EXERCISE DETAILS: Your task is to output, without alteration, each line from the one containing "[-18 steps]" through the final line of the records below.

━━ DATA LISTING

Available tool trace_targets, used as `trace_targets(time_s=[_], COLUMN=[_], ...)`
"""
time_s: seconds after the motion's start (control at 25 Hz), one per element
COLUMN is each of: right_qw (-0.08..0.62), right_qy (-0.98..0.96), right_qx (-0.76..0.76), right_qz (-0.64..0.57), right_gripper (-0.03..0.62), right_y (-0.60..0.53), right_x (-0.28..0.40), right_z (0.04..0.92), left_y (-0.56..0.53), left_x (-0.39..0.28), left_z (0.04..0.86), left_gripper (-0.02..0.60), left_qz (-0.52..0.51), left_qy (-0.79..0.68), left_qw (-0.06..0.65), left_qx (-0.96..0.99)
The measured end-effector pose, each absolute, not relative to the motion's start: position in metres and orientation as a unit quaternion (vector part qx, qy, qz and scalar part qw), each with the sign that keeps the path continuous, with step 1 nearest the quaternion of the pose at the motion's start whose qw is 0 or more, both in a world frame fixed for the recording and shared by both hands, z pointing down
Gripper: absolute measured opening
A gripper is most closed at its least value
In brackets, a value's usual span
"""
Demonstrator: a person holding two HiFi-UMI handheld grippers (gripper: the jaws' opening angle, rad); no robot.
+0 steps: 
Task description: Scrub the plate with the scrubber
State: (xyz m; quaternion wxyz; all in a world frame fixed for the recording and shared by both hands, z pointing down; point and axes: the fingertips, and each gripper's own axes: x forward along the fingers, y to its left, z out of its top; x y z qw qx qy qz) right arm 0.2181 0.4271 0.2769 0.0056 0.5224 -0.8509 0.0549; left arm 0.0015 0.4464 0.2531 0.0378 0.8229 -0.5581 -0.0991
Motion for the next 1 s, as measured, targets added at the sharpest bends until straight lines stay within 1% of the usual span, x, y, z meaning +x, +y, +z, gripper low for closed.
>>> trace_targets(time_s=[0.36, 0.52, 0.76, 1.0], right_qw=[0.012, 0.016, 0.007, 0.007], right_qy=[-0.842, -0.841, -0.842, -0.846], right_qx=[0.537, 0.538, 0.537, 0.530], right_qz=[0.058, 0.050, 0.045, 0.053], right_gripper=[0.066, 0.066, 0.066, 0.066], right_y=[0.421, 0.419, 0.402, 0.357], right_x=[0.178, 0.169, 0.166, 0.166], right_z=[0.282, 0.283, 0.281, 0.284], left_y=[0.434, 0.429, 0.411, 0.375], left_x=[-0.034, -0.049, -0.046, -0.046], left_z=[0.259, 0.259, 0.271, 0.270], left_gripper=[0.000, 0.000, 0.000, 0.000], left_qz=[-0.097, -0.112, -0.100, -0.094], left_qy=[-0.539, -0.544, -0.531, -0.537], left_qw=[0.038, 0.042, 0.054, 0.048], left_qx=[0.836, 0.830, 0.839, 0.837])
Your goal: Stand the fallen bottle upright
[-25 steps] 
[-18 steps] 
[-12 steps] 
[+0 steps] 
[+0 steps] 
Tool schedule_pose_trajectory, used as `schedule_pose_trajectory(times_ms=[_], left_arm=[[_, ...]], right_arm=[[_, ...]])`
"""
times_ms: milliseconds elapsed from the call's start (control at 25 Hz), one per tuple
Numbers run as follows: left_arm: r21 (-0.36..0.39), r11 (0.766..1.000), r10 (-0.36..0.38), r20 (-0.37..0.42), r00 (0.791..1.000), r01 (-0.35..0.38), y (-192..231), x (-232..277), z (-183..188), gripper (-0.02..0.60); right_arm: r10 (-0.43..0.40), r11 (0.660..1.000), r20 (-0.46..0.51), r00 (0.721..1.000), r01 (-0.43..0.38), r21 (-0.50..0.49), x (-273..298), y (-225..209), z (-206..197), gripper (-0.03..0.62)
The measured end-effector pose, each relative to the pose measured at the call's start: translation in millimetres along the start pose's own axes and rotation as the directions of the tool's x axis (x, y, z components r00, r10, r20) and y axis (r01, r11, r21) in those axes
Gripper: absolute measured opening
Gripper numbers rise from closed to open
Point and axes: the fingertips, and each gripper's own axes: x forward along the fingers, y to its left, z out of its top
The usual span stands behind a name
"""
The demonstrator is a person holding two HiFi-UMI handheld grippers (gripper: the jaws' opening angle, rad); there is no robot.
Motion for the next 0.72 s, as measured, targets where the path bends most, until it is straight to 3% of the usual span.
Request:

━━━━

SOLVED EXERCISE:
[-18 steps] 
[-12 steps] 
[+0 steps] 
[+0 steps] 
Tool schedule_pose_trajectory, used as `schedule_pose_trajectory(times_ms=[_], left_arm=[[_, ...]], right_arm=[[_, ...]])`
"""
times_ms: milliseconds elapsed from the call's start (control at 25 Hz), one per tuple
Numbers run as follows: left_arm: r21 (-0.36..0.39), r11 (0.766..1.000), r10 (-0.36..0.38), r20 (-0.37..0.42), r00 (0.791..1.000), r01 (-0.35..0.38), y (-192..231), x (-232..277), z (-183..188), gripper (-0.02..0.60); right_arm: r10 (-0.43..0.40), r11 (0.660..1.000), r20 (-0.46..0.51), r00 (0.721..1.000), r01 (-0.43..0.38), r21 (-0.50..0.49), x (-273..298), y (-225..209), z (-206..197), gripper (-0.03..0.62)
The measured end-effector pose, each relative to the pose measured at the call's start: translation in millimetres along the start pose's own axes and rotation as the directions of the tool's x axis (x, y, z components r00, r10, r20) and y axis (r01, r11, r21) in those axes
Gripper: absolute measured opening
Gripper numbers rise from closed to open
Point and axes: the fingertips, and each gripper's own axes: x forward along the fingers, y to its left, z out of its top
The usual span stands behind a name
"""
The demonstrator is a person holding two HiFi-UMI handheld grippers (gripper: the jaws' opening angle, rad); there is no robot.
Motion for the next 0.72 s, as measured, targets where the path bends most, until it is straight to 3% of the usual span.
Request:

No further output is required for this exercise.